Slupski's approach also came at a propitious time. In April, 1994, a month before Savard's first infomercial aired, the 1-900-number technology vital to psychic phone lines had finally arrived in Canada. In anticipation, she sent out letters soliciting testimonials. Among them was one to 24 Sussex Drive. In 1988, she had dreamed of recently retired Liberal Leader Jean Chrétien astride a radiant white dog. For her, that meant one thing: he would be the next prime minister. That prospect seemed so improbable that Johanne Savard told her not to go public because "she'd look like a fool." But the astrologer tracked Chrétien down to a Montreal hotel. "He said, 'Oh, no, don't wish me that,' " Savard recalls.

But she stayed in touch with him and his wife. Still, she admits that, on March 18, 1994, when she wrote Aline Chrétien requesting some confirmation of the prediction for her infomercial, she regarded it as a long shot.
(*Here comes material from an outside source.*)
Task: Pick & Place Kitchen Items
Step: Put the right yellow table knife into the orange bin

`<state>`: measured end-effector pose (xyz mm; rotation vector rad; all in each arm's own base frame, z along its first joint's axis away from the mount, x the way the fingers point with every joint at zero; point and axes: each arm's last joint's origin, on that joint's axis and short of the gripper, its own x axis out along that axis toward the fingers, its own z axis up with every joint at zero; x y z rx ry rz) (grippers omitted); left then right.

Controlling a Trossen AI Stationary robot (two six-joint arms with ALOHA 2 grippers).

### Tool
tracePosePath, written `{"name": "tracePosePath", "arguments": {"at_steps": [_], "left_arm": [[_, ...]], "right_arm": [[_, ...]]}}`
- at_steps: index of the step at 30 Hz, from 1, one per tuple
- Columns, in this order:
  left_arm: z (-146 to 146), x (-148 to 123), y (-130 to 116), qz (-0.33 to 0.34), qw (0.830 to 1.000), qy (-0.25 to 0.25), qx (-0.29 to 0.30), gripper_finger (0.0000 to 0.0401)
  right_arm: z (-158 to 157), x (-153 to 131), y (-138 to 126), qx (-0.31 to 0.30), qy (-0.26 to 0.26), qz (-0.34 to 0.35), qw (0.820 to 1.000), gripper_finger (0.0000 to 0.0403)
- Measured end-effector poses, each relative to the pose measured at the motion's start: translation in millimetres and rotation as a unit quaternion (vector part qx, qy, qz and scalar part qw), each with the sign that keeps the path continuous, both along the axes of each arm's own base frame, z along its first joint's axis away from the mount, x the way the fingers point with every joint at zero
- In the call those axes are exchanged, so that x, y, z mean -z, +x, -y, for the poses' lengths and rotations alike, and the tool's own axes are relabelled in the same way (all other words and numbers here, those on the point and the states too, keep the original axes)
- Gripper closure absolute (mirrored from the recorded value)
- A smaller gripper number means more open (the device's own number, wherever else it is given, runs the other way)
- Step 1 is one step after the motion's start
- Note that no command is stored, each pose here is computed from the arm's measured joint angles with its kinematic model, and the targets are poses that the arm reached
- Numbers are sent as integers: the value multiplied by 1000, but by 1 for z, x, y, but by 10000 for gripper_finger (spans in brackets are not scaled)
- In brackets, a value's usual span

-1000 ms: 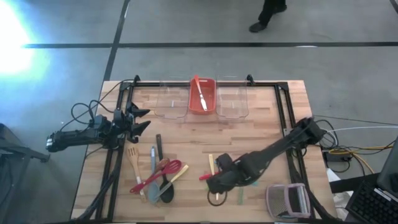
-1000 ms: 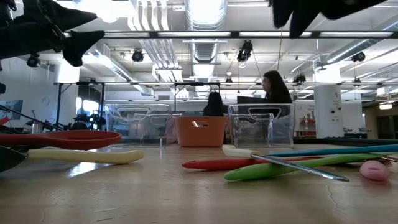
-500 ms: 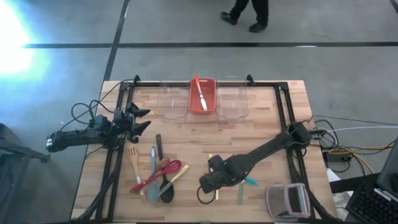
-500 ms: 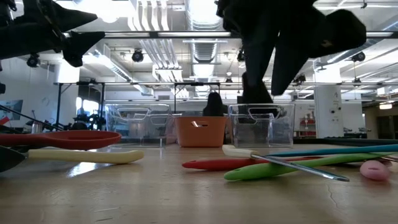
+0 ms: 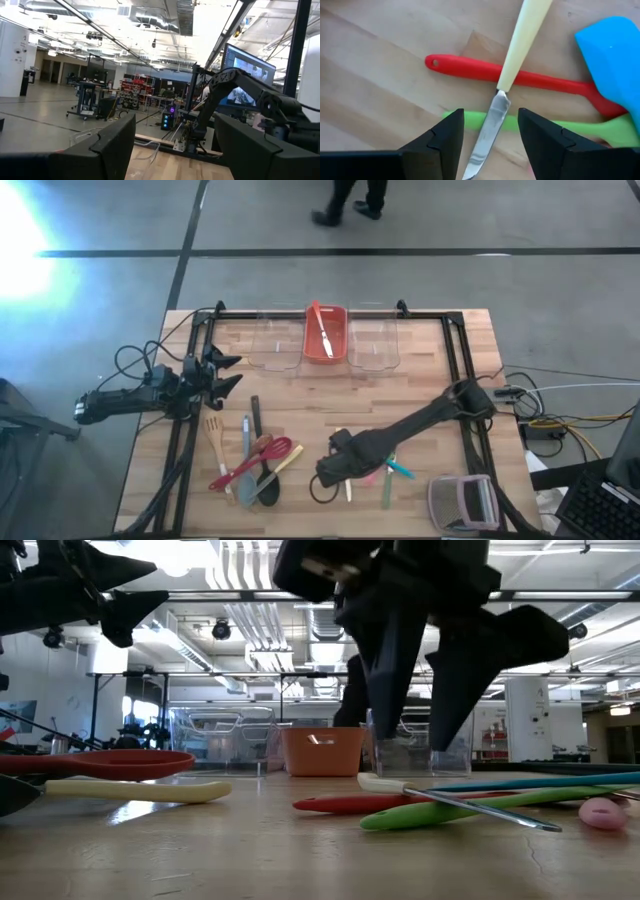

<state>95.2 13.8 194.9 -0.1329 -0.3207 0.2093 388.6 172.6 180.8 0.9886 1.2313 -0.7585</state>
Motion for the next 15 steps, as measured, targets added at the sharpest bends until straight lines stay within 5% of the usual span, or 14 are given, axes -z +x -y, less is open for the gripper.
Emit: {"name": "tracePosePath", "arguments": {"at_steps": [15], "left_arm": [[0, 0, 0, -1, 1000, 0, 0, 128]], "right_arm": [[4, 19, 5, 7, -2, -25, 1000, 224]]}}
But she had forwarded her plea through André Gourd, then the Quebec Liberal government's representative in Ottawa. And within a month, a courier arrived with a two-paragraph missive. "I hope that your predictions regarding American politics turn out as well as your prediction, many years ago, that my husband would become Prime Minister of Canada in this past election," wrote Aline Chrétien. Says Savard: "When I got that letter, I thought, 'Shucks, she's giving me the break of a lifetime!' "

Her infomercial had been on the air two months before the Prime Minister's incredulous aides discovered her coup. Fearing a replay of the 1987 uproar over Nancy Reagan's astrological dabblings, they swiftly undertook damage control. Spokesman Patrick Parisot dismissed it as a "standard response" never meant for public consumption. But Savard's detailed request belies that assertion. "Do you think I would have done such a thing without permission?" she says. "You think I want to become an enemy of the government?"

Throughout the controversy, Aline Chrétien herself maintained a sibylline silence. But Gourd received no indication of her displeasure. "The office of the Prime Minister reacts to its own agenda, but I'm not sure it's the agenda of Madame Chrétien," he says. "It just showed she was a very nice person to write back."

Nevertheless, Savard's new infomercial omits the offending letter. And, ever canny at marketing her image, she now presents herself as "a motivator" rather than a prophet. With her usual penchant for looking on the brighter side, she even promises that the current global upheavals - which have produced the very alienation and despair on which her service thrives - are but a passing planetary phase, the last violent shudders before a new spiritual age dawns. After all, as she says, nothing lasts forever - either astral transits or perhaps even the psychic phone-line phenomenon itself. Meanwhile, no matter what time of the day or night, her recorded voice greets troubled callers with the breathy reassurance that "We are here for you always" - or at least as long as they can pay their phone bills.